[Directions]: Return the full listing, so that each line matches the original exactly.
|---|
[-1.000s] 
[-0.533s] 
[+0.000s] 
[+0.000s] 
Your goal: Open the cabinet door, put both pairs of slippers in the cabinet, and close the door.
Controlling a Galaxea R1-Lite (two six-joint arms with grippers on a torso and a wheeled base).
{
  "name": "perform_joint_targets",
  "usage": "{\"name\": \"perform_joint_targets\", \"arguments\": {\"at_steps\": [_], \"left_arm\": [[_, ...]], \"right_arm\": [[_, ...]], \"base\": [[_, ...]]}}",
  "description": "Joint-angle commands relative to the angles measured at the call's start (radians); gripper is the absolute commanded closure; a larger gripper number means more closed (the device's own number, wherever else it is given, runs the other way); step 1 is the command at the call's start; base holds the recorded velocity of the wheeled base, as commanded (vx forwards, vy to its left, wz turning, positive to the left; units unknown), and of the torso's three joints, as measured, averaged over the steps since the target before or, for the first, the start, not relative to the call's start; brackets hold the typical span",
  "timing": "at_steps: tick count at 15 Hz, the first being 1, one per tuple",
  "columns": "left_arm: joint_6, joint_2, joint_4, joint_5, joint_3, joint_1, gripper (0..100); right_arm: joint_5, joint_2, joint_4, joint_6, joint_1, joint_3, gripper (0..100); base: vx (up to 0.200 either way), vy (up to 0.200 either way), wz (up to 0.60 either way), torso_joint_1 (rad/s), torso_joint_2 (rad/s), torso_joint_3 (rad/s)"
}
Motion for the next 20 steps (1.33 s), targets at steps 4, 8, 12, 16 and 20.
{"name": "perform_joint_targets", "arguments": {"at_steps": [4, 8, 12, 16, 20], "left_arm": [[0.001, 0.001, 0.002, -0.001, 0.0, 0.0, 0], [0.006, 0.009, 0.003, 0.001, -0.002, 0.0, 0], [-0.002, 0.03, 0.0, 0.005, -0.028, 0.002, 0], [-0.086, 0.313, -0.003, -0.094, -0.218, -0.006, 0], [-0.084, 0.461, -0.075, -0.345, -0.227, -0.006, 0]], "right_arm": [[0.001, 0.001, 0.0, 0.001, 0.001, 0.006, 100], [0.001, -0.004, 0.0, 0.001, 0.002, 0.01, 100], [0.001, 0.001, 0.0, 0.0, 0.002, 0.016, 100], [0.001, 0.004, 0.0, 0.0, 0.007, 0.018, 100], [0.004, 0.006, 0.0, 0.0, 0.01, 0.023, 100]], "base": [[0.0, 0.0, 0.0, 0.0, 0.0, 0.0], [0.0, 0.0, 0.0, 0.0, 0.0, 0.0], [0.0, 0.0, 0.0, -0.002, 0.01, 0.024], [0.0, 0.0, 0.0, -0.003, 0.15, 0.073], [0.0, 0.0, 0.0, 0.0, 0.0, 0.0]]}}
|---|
[Solution to the exercise]:
[-1.000s] 
[-0.533s] 
[+0.000s] 
[+0.000s] 
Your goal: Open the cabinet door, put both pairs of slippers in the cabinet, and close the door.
Controlling a Galaxea R1-Lite (two six-joint arms with grippers on a torso and a wheeled base).
{
  "name": "perform_joint_targets",
  "usage": "{\"name\": \"perform_joint_targets\", \"arguments\": {\"at_steps\": [_], \"left_arm\": [[_, ...]], \"right_arm\": [[_, ...]], \"base\": [[_, ...]]}}",
  "description": "Joint-angle commands relative to the angles measured at the call's start (radians); gripper is the absolute commanded closure; a larger gripper number means more closed (the device's own number, wherever else it is given, runs the other way); step 1 is the command at the call's start; base holds the recorded velocity of the wheeled base, as commanded (vx forwards, vy to its left, wz turning, positive to the left; units unknown), and of the torso's three joints, as measured, averaged over the steps since the target before or, for the first, the start, not relative to the call's start; brackets hold the typical span",
  "timing": "at_steps: tick count at 15 Hz, the first being 1, one per tuple",
  "columns": "left_arm: joint_6, joint_2, joint_4, joint_5, joint_3, joint_1, gripper (0..100); right_arm: joint_5, joint_2, joint_4, joint_6, joint_1, joint_3, gripper (0..100); base: vx (up to 0.200 either way), vy (up to 0.200 either way), wz (up to 0.60 either way), torso_joint_1 (rad/s), torso_joint_2 (rad/s), torso_joint_3 (rad/s)"
}
Motion for the next 20 steps (1.33 s), targets at steps 4, 8, 12, 16 and 20.
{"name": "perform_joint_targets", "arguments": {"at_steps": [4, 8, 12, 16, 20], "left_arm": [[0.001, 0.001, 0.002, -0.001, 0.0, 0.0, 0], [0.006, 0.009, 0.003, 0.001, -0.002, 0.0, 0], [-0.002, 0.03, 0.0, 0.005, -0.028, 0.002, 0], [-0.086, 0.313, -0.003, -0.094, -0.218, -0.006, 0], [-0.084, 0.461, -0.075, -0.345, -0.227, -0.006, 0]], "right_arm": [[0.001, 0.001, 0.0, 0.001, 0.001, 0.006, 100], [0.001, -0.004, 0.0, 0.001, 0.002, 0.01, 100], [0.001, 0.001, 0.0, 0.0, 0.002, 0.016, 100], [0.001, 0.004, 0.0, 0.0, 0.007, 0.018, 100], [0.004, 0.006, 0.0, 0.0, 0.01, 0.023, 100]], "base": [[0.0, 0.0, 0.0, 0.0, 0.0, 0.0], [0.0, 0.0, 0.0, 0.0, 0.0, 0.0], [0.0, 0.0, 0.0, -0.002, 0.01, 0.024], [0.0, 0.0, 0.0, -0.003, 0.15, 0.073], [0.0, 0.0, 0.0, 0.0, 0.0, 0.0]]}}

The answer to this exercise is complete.